WORK ITEM
Among the entries below, how many lines contain "Trace"? Answer with the number only.

Records from a collection
______________________________

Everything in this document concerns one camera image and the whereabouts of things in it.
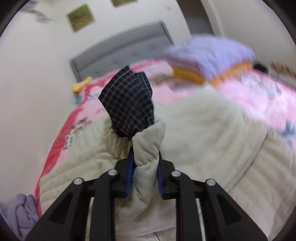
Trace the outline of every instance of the gray headboard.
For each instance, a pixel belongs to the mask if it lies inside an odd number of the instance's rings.
[[[170,44],[173,44],[172,38],[160,21],[105,40],[72,59],[70,64],[80,82],[88,76],[100,77],[142,59],[161,58],[163,48]]]

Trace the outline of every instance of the doorway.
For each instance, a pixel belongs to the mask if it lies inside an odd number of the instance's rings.
[[[213,30],[200,0],[177,0],[191,34],[209,33]]]

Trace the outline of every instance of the metal screw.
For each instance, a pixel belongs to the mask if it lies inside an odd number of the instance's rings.
[[[208,179],[206,181],[206,183],[207,183],[208,186],[214,186],[216,184],[215,180],[213,180],[213,179]]]
[[[73,183],[75,184],[75,185],[80,185],[81,183],[83,183],[83,179],[82,178],[76,178],[74,181],[73,181]]]
[[[179,176],[181,176],[181,172],[179,172],[179,171],[172,171],[171,175],[173,177],[179,177]]]
[[[115,169],[111,169],[110,171],[108,171],[108,174],[109,174],[110,176],[115,176],[115,175],[117,175],[117,173],[118,173],[118,171],[115,170]]]

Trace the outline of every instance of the pink bedsheet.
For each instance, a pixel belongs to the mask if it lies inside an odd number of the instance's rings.
[[[147,77],[157,74],[171,74],[172,70],[165,61],[141,61],[131,65],[134,71],[145,71]],[[57,135],[50,151],[48,152],[40,178],[51,172],[51,170],[66,161],[69,149],[73,140],[94,120],[97,120],[106,111],[98,100],[102,88],[116,73],[113,71],[101,78],[94,80],[86,86],[80,93],[81,103],[69,115],[63,128]],[[252,75],[258,75],[267,78],[267,81],[276,83],[281,90],[281,96],[274,100],[269,100],[262,96],[255,89],[244,85],[239,77],[228,79],[217,86],[217,90],[226,98],[236,102],[241,106],[249,116],[262,120],[279,133],[296,149],[296,133],[293,123],[296,123],[296,91],[292,88],[278,83],[271,77],[256,71],[249,71]],[[191,94],[202,86],[190,86],[186,88],[175,88],[170,82],[162,82],[160,85],[152,84],[152,99],[163,105],[173,103],[185,96]],[[35,189],[35,196],[39,198],[39,181]],[[38,203],[38,213],[41,214],[40,204]]]

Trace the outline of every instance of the navy plaid fabric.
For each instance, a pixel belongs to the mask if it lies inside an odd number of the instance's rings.
[[[104,87],[99,100],[110,115],[115,132],[132,138],[154,124],[152,89],[144,72],[121,69]]]

______________________________

TASK RESPONSE
5